— PROVIDED DATA —

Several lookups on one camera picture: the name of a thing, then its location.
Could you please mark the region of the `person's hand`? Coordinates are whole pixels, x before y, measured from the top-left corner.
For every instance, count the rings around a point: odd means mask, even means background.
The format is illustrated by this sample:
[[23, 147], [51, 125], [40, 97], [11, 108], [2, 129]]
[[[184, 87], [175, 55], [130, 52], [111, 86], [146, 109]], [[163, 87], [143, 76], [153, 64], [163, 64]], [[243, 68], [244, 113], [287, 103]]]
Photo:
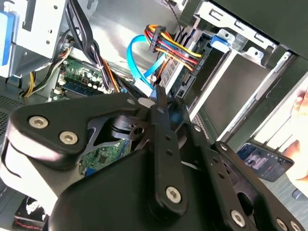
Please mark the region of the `person's hand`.
[[285, 156], [292, 159], [294, 165], [287, 171], [292, 180], [301, 180], [308, 176], [308, 93], [297, 96], [291, 111], [291, 129], [295, 141], [291, 143]]

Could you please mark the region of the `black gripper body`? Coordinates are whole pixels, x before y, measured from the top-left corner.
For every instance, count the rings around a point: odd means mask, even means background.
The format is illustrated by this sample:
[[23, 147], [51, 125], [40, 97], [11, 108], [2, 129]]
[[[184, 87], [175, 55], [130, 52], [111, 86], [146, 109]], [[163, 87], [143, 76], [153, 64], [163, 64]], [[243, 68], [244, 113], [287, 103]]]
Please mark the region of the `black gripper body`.
[[180, 231], [189, 196], [178, 148], [150, 147], [71, 185], [50, 231]]

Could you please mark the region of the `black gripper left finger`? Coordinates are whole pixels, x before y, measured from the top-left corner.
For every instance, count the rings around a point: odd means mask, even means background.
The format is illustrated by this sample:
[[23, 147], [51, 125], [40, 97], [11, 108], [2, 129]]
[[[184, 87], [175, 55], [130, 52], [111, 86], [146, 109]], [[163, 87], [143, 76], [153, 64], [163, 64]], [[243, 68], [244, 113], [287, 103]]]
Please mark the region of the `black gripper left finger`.
[[18, 108], [6, 132], [6, 182], [52, 215], [65, 190], [86, 178], [79, 176], [78, 163], [95, 148], [127, 138], [132, 153], [179, 150], [165, 90], [159, 87], [154, 95], [154, 101], [116, 93]]

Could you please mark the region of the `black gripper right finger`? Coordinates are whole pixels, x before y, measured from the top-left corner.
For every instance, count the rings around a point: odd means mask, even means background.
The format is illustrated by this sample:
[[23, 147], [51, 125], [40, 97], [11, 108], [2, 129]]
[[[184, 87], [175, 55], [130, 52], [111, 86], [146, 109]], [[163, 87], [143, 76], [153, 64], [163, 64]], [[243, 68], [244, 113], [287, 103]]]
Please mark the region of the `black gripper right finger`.
[[183, 100], [180, 135], [189, 207], [181, 231], [302, 231], [304, 227], [228, 145], [210, 144]]

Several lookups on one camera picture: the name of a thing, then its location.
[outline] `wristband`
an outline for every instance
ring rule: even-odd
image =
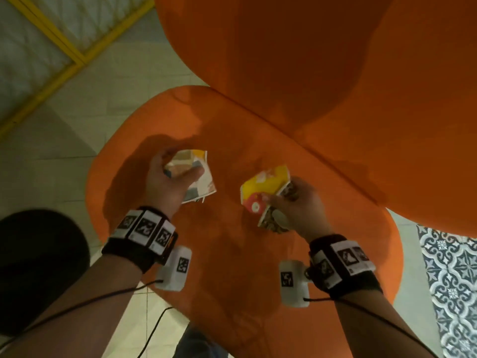
[[[164,213],[140,206],[122,219],[102,253],[126,258],[145,273],[154,262],[165,265],[177,238],[176,227]]]
[[[310,243],[311,266],[308,277],[333,300],[357,290],[383,290],[359,244],[343,235],[329,235]]]

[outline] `orange surface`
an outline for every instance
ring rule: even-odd
[[[318,189],[335,230],[360,242],[392,301],[402,275],[402,247],[387,211],[229,99],[207,87],[180,87],[132,114],[94,160],[86,204],[101,240],[139,204],[151,157],[176,142],[209,151],[218,192],[203,204],[183,205],[173,218],[178,244],[192,249],[192,260],[182,292],[156,290],[158,295],[236,358],[351,357],[331,303],[304,309],[281,304],[278,264],[307,262],[308,246],[293,232],[259,229],[258,217],[240,205],[239,189],[258,171],[286,163],[291,174]],[[154,280],[155,269],[144,282]],[[312,285],[310,292],[324,296]]]
[[[477,237],[477,0],[156,0],[183,61],[379,204]]]

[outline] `black cable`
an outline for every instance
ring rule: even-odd
[[[56,318],[59,318],[65,314],[68,314],[76,309],[79,309],[79,308],[82,308],[82,307],[85,307],[86,305],[89,305],[89,304],[92,304],[92,303],[95,303],[97,301],[100,301],[100,300],[103,300],[103,299],[106,299],[106,298],[110,298],[110,297],[113,297],[113,296],[116,296],[116,295],[121,295],[121,294],[125,294],[125,293],[130,293],[130,292],[134,292],[134,291],[138,291],[140,289],[144,289],[145,287],[149,286],[149,285],[152,285],[154,283],[163,283],[164,280],[154,280],[150,283],[147,283],[147,284],[144,284],[143,286],[139,287],[139,288],[127,288],[127,289],[121,289],[121,290],[116,290],[114,292],[111,292],[111,293],[108,293],[108,294],[104,294],[104,295],[100,295],[100,296],[97,296],[96,298],[92,298],[92,299],[89,299],[89,300],[86,300],[82,303],[78,303],[76,305],[73,305],[72,307],[69,307],[67,309],[64,309],[62,310],[61,312],[58,312],[56,314],[53,314],[51,316],[49,316],[48,318],[45,318],[43,320],[40,320],[38,323],[36,324],[33,324],[32,326],[30,326],[29,328],[25,329],[24,331],[22,331],[20,334],[18,334],[17,336],[13,337],[13,338],[10,338],[9,340],[7,340],[5,343],[3,343],[2,345],[0,345],[0,351],[5,348],[7,345],[9,345],[10,343],[14,342],[15,340],[17,340],[18,338],[24,336],[25,334],[27,334],[28,332],[32,331],[33,329],[36,329],[38,328],[39,326],[42,326],[48,322],[51,322],[51,320],[53,319],[56,319]]]
[[[393,322],[390,322],[389,320],[387,320],[386,318],[383,318],[382,316],[376,314],[376,313],[373,313],[371,310],[368,310],[366,308],[363,308],[361,307],[360,305],[358,304],[355,304],[355,303],[352,303],[348,300],[344,300],[344,299],[336,299],[336,300],[333,300],[331,298],[320,298],[320,299],[308,299],[308,298],[303,298],[304,301],[306,302],[324,302],[324,301],[334,301],[334,302],[339,302],[339,303],[343,303],[345,305],[348,305],[349,307],[352,307],[352,308],[355,308],[357,310],[360,310],[361,312],[363,313],[366,313],[370,316],[372,316],[373,318],[376,318],[380,321],[382,321],[383,323],[387,324],[387,325],[390,325],[392,326],[394,329],[396,329],[397,331],[401,332],[402,334],[404,334],[406,337],[410,338],[411,340],[413,340],[414,342],[418,343],[422,348],[426,349],[434,358],[438,358],[438,356],[427,346],[425,345],[424,343],[422,343],[419,339],[417,339],[416,337],[413,337],[411,334],[409,334],[407,331],[405,331],[404,329],[402,329],[400,326],[397,326],[396,324],[394,324]]]
[[[143,350],[141,350],[140,354],[137,356],[137,358],[141,358],[141,355],[143,355],[144,351],[146,350],[147,348],[147,345],[149,344],[149,341],[151,340],[152,338],[152,334],[154,334],[154,332],[156,331],[156,328],[158,327],[159,325],[159,322],[161,321],[161,318],[162,316],[164,315],[164,313],[169,310],[169,309],[173,309],[174,307],[168,307],[168,308],[165,308],[162,313],[161,313],[161,316],[159,317],[158,321],[156,322],[156,324],[154,325],[154,329],[152,330],[151,334],[149,335],[147,341],[146,341],[146,345],[144,345],[144,348]]]

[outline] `person's leg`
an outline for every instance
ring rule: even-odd
[[[220,345],[210,342],[196,327],[188,325],[173,358],[227,358],[228,352]]]

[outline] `white plastic device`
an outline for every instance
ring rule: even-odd
[[[167,263],[159,268],[156,274],[156,280],[163,282],[155,283],[155,287],[167,291],[181,291],[186,284],[191,257],[192,251],[188,247],[175,246]]]
[[[308,283],[311,280],[305,276],[307,266],[299,260],[284,260],[280,262],[280,296],[281,302],[294,308],[305,308],[310,302],[303,298],[310,297]]]

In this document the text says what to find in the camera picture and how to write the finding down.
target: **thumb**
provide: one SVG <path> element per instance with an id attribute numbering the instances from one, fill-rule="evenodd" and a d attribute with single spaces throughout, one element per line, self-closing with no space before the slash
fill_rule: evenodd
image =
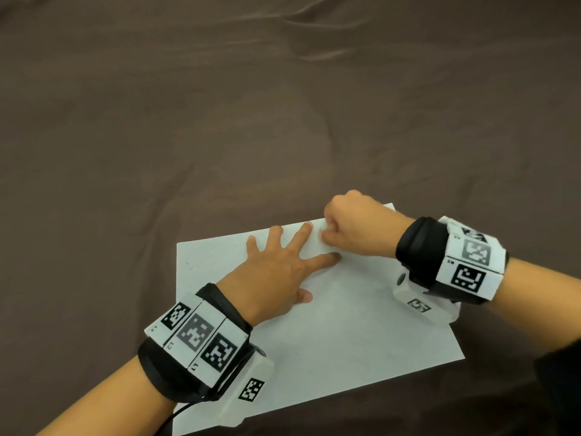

— PROBLEM STATEMENT —
The expected output is the run of lines from the one containing "In this document" to the last line of the listing above, both included, word for word and free of pictures.

— SOLVED EXERCISE —
In this document the text says what to find in the camera picture and how to write the finding down.
target: **thumb**
provide: one SVG <path> element per instance with an id attribute numbering the instances from one, fill-rule="evenodd" and a d attribute with single spaces throughout, one element per line, self-closing with no space before the slash
fill_rule: evenodd
image =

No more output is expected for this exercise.